One of the problems with the above code (either of them - because they mean the same thing), is that it says too much. For example, it says that count
is a 32-bit integer [2], as opposed to, say, a byte. This means it's saying to the caller "this function can add up to 2147483647 items together". Did we mean to say that?
It's also saying that the accumulator is a 32-bit integer, which means that if the mathematical sum is more than 2147483647 then the function will return some number other than the sum. Did we mean to say that? And if this was indeed intentional, do we mean this behavior to be different on a 64-bit platform rather than a 32-bit platform? If we call the function with only a few small numbers, do we still intend to use an accumulator that goes to 2 billion? What did we mean to say?
The function can only add a list that is specifically a memory-contiguous array of integers. It can't add a linked list of integers, it can't add a sequence of integers as they arrive from a network source.

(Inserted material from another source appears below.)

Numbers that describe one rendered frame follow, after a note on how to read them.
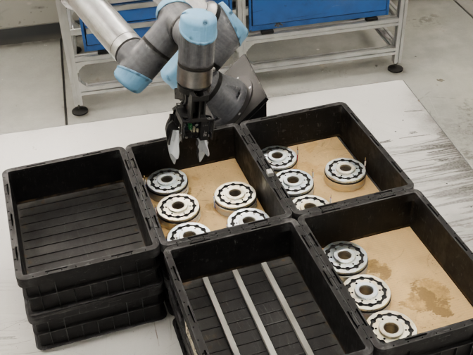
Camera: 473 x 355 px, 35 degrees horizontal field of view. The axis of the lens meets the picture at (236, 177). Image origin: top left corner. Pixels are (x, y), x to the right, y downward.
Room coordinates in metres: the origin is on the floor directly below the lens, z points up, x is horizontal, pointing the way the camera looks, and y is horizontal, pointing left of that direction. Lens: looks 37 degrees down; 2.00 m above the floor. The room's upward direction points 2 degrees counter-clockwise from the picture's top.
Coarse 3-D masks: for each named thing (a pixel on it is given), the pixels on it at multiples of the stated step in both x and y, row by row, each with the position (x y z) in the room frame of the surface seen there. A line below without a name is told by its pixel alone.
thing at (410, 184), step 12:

Apart from the types, there is also an apparent order to the statements. The code reads like recipe - a sequence of instructions to be followed to get to the final answer (especially if you read the latter code, where a goto
is like "skip to step 7" or "go back to step 3"). Did we mean to only start at the first element and not the last? Is it important that we sum the second element only after the first element[3]? Did we mean to initialize the accumulator before the loop variable?
Saying too much
So it seems it's possible the code actually says too much. That is, it says more than we intended it to say when we designed it, and it says more than it needs to say to get the job done. There are two problems with saying too much. The one problem is related to the humans who interact with the code, and the other is related to computers that interact with the code.
For those who write the code, they may be writing too much because they're filling in details that are actually irrelevant to their intended outcome. For those reading the code, they need to first translate the code into the actual intention of the original author, leaving out details that they think aren't intended or relevant to the overall picture.
A compiler has the same problem, except it can't simply ignore what the code actually says and instead try to guess what the author meant by it. It can't guess which details are relevant and which aren't. This means the compiler is incredibly restricted with what it can do when it implements the compiled output. With all of these unintended restrictions on the sum
function, pretty much the only way to implement this function is by imitating the recipe step for step in machine code. The optimize may be able to omit a step if it's obviously not needed, but nothing major.
Isn't this just life?
It doesn't need to be this way. For an example, lets look at the equivalent sum function in the language of Haskell [4]:
s = foldl (+) 0 numbers
For those who don't know Haskell, the foldl
does the "loop through all the numbers", the (+)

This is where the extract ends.